What this task involves ::
All of the data below should be written out again exactly.

Given information ::
■ ■ ■ ■

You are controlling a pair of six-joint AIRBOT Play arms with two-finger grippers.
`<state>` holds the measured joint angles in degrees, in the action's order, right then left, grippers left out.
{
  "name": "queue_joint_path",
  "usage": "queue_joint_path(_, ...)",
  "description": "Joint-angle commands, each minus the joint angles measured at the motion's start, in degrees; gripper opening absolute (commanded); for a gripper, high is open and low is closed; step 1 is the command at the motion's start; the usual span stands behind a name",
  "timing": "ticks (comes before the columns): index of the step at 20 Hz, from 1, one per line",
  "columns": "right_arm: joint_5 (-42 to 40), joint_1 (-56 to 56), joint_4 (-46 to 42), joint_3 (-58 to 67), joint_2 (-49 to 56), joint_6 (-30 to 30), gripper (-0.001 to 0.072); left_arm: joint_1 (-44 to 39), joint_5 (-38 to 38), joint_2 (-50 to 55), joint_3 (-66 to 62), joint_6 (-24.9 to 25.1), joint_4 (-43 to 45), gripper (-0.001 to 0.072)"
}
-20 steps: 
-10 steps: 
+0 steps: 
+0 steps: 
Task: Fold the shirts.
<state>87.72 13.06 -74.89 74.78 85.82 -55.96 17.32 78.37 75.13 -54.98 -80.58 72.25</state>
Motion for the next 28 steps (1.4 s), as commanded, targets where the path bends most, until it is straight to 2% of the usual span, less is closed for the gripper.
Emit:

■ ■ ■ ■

Result for this task ::
You are controlling a pair of six-joint AIRBOT Play arms with two-finger grippers.
`<state>` holds the measured joint angles in degrees, in the action's order, right then left, grippers left out.
{
  "name": "queue_joint_path",
  "usage": "queue_joint_path(_, ...)",
  "description": "Joint-angle commands, each minus the joint angles measured at the motion's start, in degrees; gripper opening absolute (commanded); for a gripper, high is open and low is closed; step 1 is the command at the motion's start; the usual span stands behind a name",
  "timing": "ticks (comes before the columns): index of the step at 20 Hz, from 1, one per line",
  "columns": "right_arm: joint_5 (-42 to 40), joint_1 (-56 to 56), joint_4 (-46 to 42), joint_3 (-58 to 67), joint_2 (-49 to 56), joint_6 (-30 to 30), gripper (-0.001 to 0.072); left_arm: joint_1 (-44 to 39), joint_5 (-38 to 38), joint_2 (-50 to 55), joint_3 (-66 to 62), joint_6 (-24.9 to 25.1), joint_4 (-43 to 45), gripper (-0.001 to 0.072)"
}
-20 steps: 
-10 steps: 
+0 steps: 
+0 steps: 
Task: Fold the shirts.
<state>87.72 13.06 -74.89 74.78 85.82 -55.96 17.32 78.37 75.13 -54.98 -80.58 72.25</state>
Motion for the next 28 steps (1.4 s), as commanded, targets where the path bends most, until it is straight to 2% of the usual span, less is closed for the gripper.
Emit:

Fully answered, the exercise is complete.